I wish I could think of something else as true and as good. Some of my very best friends are lawyers, and are yet, but they don’t think their fraternity is some almighty deity. The biggest part of the lawyers are regular guys the same as most of them are honest and high type in their profession, but they know there is undesirable among them, and they are not going to faint when it’s mentioned.

My little movies have been fairly clean, but when the well-chosen roar against pictures come, I dident get sore, and rise on my hind legs and write any editorials. I knew it was coming to us and took it in good faith for I knew in the long run it would do good, and if this old boy don’t think that the audience will still laugh at the lawyers at the Bijou Theatre just let him book me for a lecture on lawyers at the Bijou, and come and sit and listen to ’em roar.

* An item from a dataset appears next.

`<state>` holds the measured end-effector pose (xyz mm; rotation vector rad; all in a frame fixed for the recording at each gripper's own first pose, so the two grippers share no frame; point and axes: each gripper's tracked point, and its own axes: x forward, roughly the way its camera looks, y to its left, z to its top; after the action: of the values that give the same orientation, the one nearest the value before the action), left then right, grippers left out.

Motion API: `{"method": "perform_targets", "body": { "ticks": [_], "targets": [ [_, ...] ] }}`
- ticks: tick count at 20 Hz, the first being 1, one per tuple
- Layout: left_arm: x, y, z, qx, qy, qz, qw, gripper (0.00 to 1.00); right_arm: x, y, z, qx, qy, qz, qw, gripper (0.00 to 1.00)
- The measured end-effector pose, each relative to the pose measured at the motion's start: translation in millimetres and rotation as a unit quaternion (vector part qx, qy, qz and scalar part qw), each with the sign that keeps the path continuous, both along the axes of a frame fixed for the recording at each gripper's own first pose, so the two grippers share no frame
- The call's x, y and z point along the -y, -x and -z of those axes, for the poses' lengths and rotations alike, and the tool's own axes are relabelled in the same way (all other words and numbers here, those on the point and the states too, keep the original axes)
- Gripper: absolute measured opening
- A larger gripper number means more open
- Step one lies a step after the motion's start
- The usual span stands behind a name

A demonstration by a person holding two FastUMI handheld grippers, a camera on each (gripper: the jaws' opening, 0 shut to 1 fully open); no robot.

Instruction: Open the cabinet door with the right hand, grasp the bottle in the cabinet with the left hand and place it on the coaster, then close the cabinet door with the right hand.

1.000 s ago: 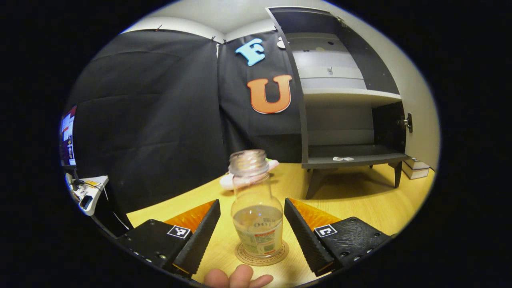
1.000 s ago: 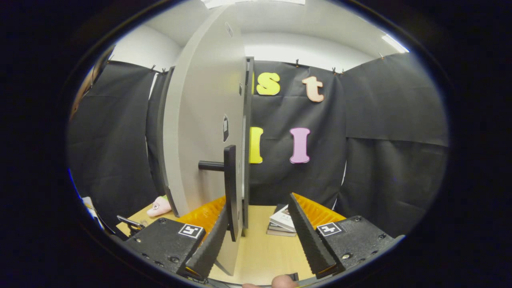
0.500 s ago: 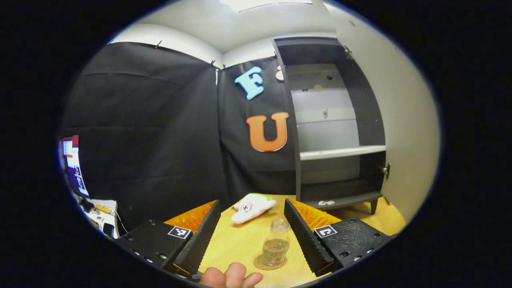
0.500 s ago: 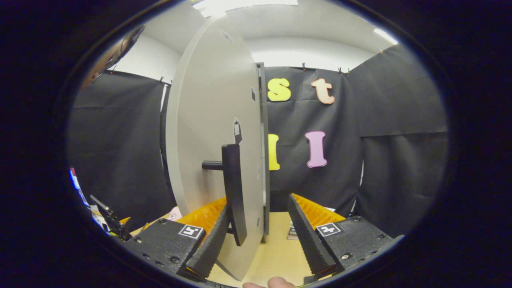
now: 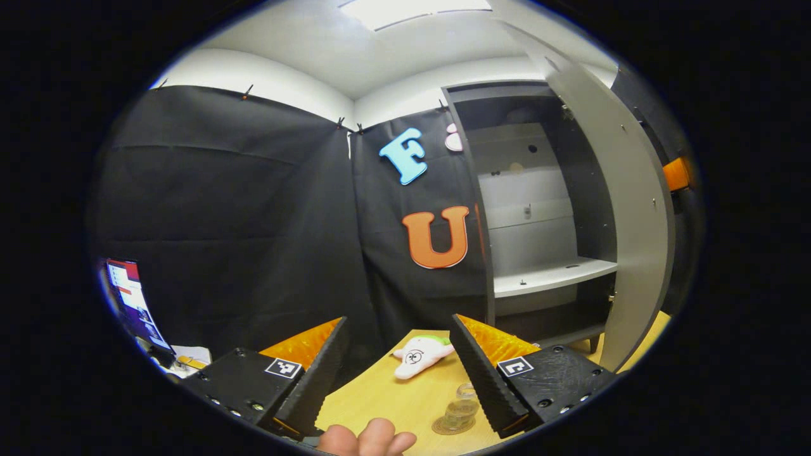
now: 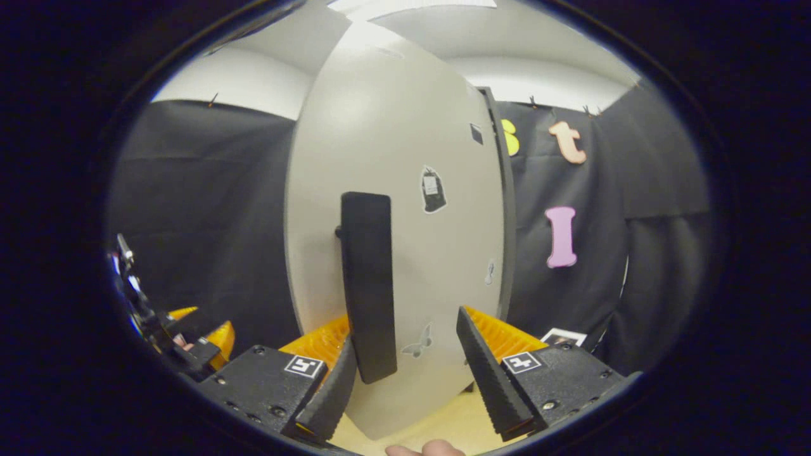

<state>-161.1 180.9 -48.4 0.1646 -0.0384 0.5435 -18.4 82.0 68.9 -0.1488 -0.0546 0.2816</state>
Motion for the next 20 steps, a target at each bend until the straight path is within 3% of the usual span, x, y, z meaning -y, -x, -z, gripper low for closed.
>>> {"method": "perform_targets", "body": {
  "ticks": [3, 4, 5, 8, 12, 15, 16, 18, 20],
  "targets": [
    [-0.8, -4.2, -14.5, 0.001, -0.006, -0.003, 1.000, 0.96, -54.8, 18.1, -5.8, 0.049, 0.001, -0.098, 0.994, 0.88],
    [-0.4, -7.3, -18.9, 0.003, -0.006, -0.003, 1.000, 0.96, -58.3, 15.4, -0.5, 0.047, 0.028, -0.099, 0.994, 0.82],
    [-0.3, -10.2, -23.0, 0.007, -0.005, -0.002, 1.000, 0.96, -58.3, 20.0, 1.4, 0.045, 0.042, -0.104, 0.993, 0.88],
    [-5.7, -11.5, -39.1, 0.016, -0.027, -0.020, 0.999, 0.96, -67.5, 17.8, 17.7, 0.000, -0.003, -0.136, 0.991, 0.92],
    [19.3, -22.5, -55.6, 0.020, -0.040, 0.014, 0.999, 0.96, -33.3, 2.1, 13.6, -0.021, -0.045, -0.089, 0.995, 0.88],
    [53.1, -37.6, -61.9, 0.015, -0.032, 0.063, 0.997, 0.96, -16.9, -20.3, 27.3, -0.050, -0.063, -0.051, 0.995, 0.88],
    [64.0, -42.4, -63.8, 0.010, -0.030, 0.074, 0.997, 1.00, -4.1, -27.7, 30.2, -0.057, -0.061, -0.010, 0.996, 0.88],
    [87.8, -59.5, -64.1, 0.002, -0.011, 0.113, 0.994, 0.96, 23.2, -38.9, 37.7, -0.064, -0.060, 0.074, 0.993, 0.88],
    [109.6, -69.4, -64.2, 0.001, 0.017, 0.143, 0.990, 0.96, 18.8, -50.4, 47.8, -0.070, -0.073, 0.092, 0.991, 0.89]
  ]
}}
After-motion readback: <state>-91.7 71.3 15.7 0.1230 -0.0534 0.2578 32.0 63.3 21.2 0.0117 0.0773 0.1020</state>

The banker, the lawyer, and the politician are still our best bets for a laugh. Audiences havent changed at all, and neither has the three above professions.

And incidentally, comedians havent improved. Nothing has improved but taxes.

Now let this end this lawyers thing or I will hire me a shyster lawyer and sue the legal record for deformation of character and if he is a good shyster lawyer, (of which there are many) I will get the damages. But that would be fighting you with your own fire and I don’t want to take that advantage.

Anyhow good luck to all my lawyer friends, and to you, too, Mr. Whatever-your-real-name is. You have to fill your column, and me mine, so we are even.

And I bet you are a good guy at that, and good luck to you.
END

(A party at the William Randolph Hearst ranch…) But there was lots of lawyers among the guests, and I knew cows better than I did lawyers. There is a way of studying a cow and learning all about her, but a lawyer? There has never been any course at college devised where you can take in “What Makes A Lawyer Like He Is?” This young Bill Hearst, Jr. is a mighty promising young fellow, and looks like he is going to pick up W. R.’s [William Randolph Hearst’s] trail and keep the ink smearing over half the pulp wood of Canada. WA #482, March 20, 1932 

“Law is complications and complications are law. If everything was just plain there wouldn’t be any lawyers.” DT #2652, Feb. 4, 1935

“If it wasn’t for Wills, lawyers would have to go to work at an essential employment. There is only one way you can beat a Lawyer in a death case. That is to die with nothing. Then you can’t get a Lawyer within 10 miles of your house.” DT #129, May 31, 1925 

DT #1527 MR. ROGERS APPEARS DISTURBED BY THE NEW CROP OF LAWYERS

June 15, 1931. – Did you read how many thousands (not hundreds) but thousands of students just graduated all over the country in law? Going to take an awful lot of crime to support that bunch.

A man naturally pulls for the business that brings him in his living. That’s just human nature. So look what a new gang we got assisting devilment, all trained to get a guilty man out on a technicality and an innocent one in on their opposing lawyer’s mistake. This is the heyday of the shyster lawyer, and they defend each other for half rates.

DT #198, March 15, 1927

Just addressed the California State Legislature and helped them pass a bill to form a lawyers’ association to regulate their conduct. Personally I don’t think you can make a lawyer honest by an act of the Legislature. You’ve got to work on his conscience. And his lack of conscience is what makes him a lawyer.